Background Image
TECHNOLOGY

Make Invalid States Unrepresentable

February 28, 2024 | 10 Minute Read

Use types and let the compiler do the hard work of data validation for you.

Suppose you have a Person class in your program, and that a Person has an age. What type should the age be?

age as a String

case class Person(age: String)

"Of course, it shouldn't be a String" you might think. But why? The reason is that we can then end up with code like:

val person = Person("Jeff")

If we ever wanted to do anything with an age: String, we would need to validate it everywhere.

def isOldEnoughToSmoke(person: Person): Boolean = {
  Try(person.age.toInt) match {
    case Failure(_) => throw new Exception(s"cannot parse age '${person.age}' as numeric")
    case Success(value) => value >= 18
  }
}

def isOldEnoughToDrink(person: Person): Boolean = {
  Try(person.age.toInt) match {
    case Failure(_) => throw new Exception(s"cannot parse age '${person.age}' as numeric")
    case Success(value) => value >= 21
  }
}

// etc.

This is cumbersome for the programmer writing the code and makes it difficult for any programmer reading the code, as well.

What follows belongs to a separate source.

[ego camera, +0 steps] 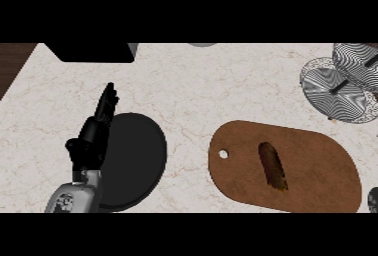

We could move this validation to a separate method:

def parseAge(age: String): Int = {
  Try(age.toInt) match {
    case Failure(_) => throw new Exception(s"cannot parse age '$age' as numeric")
    case Success(value) => value
  }
}

def isOldEnoughToSmoke(person: Person): Boolean =
  parseAge(person.age) >= 18

def isOldEnoughToDrink(person: Person): Boolean =
  parseAge(person.age) >= 21

...but this is still not ideal. The code is a bit cleaner, but we still need to parse a String into an Int every time we want to do anything numeric (comparison, arithmetic, etc.) with the age. This is often called "stringly-typed" data.

This can also move the program into an illegal state by throwing an Exception. If we're going to fail anyway, we should fail fast. We can do better.

age as an Int

Your first instinct might have been to make age an Int, rather than a String.

case class Person(age: Int)

If so, you have good instincts. An age: Int is much nicer to work with.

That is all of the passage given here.